He had never married, which was unusual for someone in his position of responsibility, he told me. For several years he’d had an online relationship with a woman, but they had not met in person. He never mentioned friends in Tehran.
“I got not much social life outside work,” he said.
He loved Western culture, especially American movies. He quoted a scene from The Shawshank Redemption in which Morgan Freeman’s character, released from prison into an unfriendly world, narrates: “No way I’m gonna make it on the outside.” We discovered that we were both fans of All the President’s Men. Perhaps Mohammad fancied himself as Deep Throat, meeting me in a virtual parking garage and hinting at greater revelations to come. Our weekly encrypted conversations—over Cryptocat, Skype, and Proton Mail—had a cinematic thrill. But unlike in All the President’s Men, I was learning as much about the source himself as the regime he claimed to be undermining.
Mohammad told me he was born into a religious and politically active family. In 1979, his father joined fellow revolutionaries in storming the headquarters of the Shah’s secret police force, and interrogating and torturing officers; then he helped found Iran’s intelligence service. “I hate this whole SHIT immeasurably,” Mohammad told me about the family business. But he was a math prodigy and computer whiz, and at age 18, he started working for the intelligence ministry. Within a decade, he said, he was playing a central role in Iran’s aggressive expansion into cyber warfare.
Over several conversations, Mohammad gave me a detailed overview of Iran’s cyber battlefield: the countries it was targeting in the Middle East, particularly Israel and Saudi Arabia, and the alliances it had formed with Russia and China. He explained how the intelligence ministry concealed its hand by hiring contractors—specifically tech companies run by young men who, like Mohammad, had graduated from computer-science and engineering programs at Iranian universities. Two of Mohammad’s contractor friends were indicted in a U.S. district court in March 2016 for cyberattacks against dozens of U.S. financial institutions. Like Mohammad, his friends were the children of military or political officials “who got into business based on their fathers reputation,” he said. One of their fellow hackers was also indicted for breaking into the control systems of the dam in New York.
If he was telling the truth, Mohammad was taking me deeper into the regime’s cyberworld than any of my sources had ever done. He said he’d been involved in an audacious 2012 attack on Saudi Aramco, the kingdom’s oil company, that wiped out information on three-quarters of its office computers. In 2015, Mohammad claimed, his team penetrated a commercial satellite network called iDirect to take control of U.S. drones. I’ve seen no evidence that Iran was able to use a drone in an attack, though Mohammad described to me how Iran could commandeer one. (“There is no record, evidence, or indication of any such incident” like what Mohammad described, an iDirect spokesperson told me, noting that the company doesn’t own or operate drones, nor does it operate any satellite networks.)

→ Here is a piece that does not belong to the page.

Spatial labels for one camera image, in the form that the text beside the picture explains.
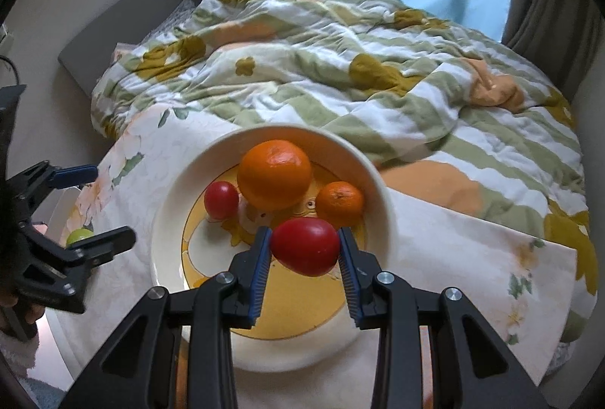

Mohammad said his colleagues shared techniques with Russia’s military-intelligence service, the GRU, and were behind the 2015 attacks on the electrical system in Turkey, a NATO member.
In his most astonishing claim, Mohammad told me that Iran was responsible for a major cyberattack on the central bank of Bangladesh, from which hackers stole $81 million in February 2016, sowing panic throughout the global financial system. The U.S. Justice Department indicted three hackers from North Korea. Mohammad said that Iran had played a secret role. It had given technical instructions to Hezbollah, the Lebanon-based militia, about how to manipulate a communications network known as SWIFT, which connects financial institutions. The group then traded the information, for missiles, to North Korea.
Mohammad said Iran gave permission for Hezbollah to attack. “Our assumption was they’d do the hack,” he said. “But they did something smarter.”
If it was revealed that Iran and North Korea were covertly collaborating, the United States’ retaliation would presumably be severe. To test Mohammad’s claims, I spoke with half a dozen researchers who’d studied the Bangladesh Bank robbery. None had found any indication that Iran had participated. But they thought Mohammad’s description of events sounded plausible.
My notebook was filling up with plausibilities. Was Mohammad giving me major scoops, or tall tales? If he was being honest, then he was putting his life at great risk. How badly had the regime wronged him that he would tell these secrets to a journalist? And, before that, to the CIA?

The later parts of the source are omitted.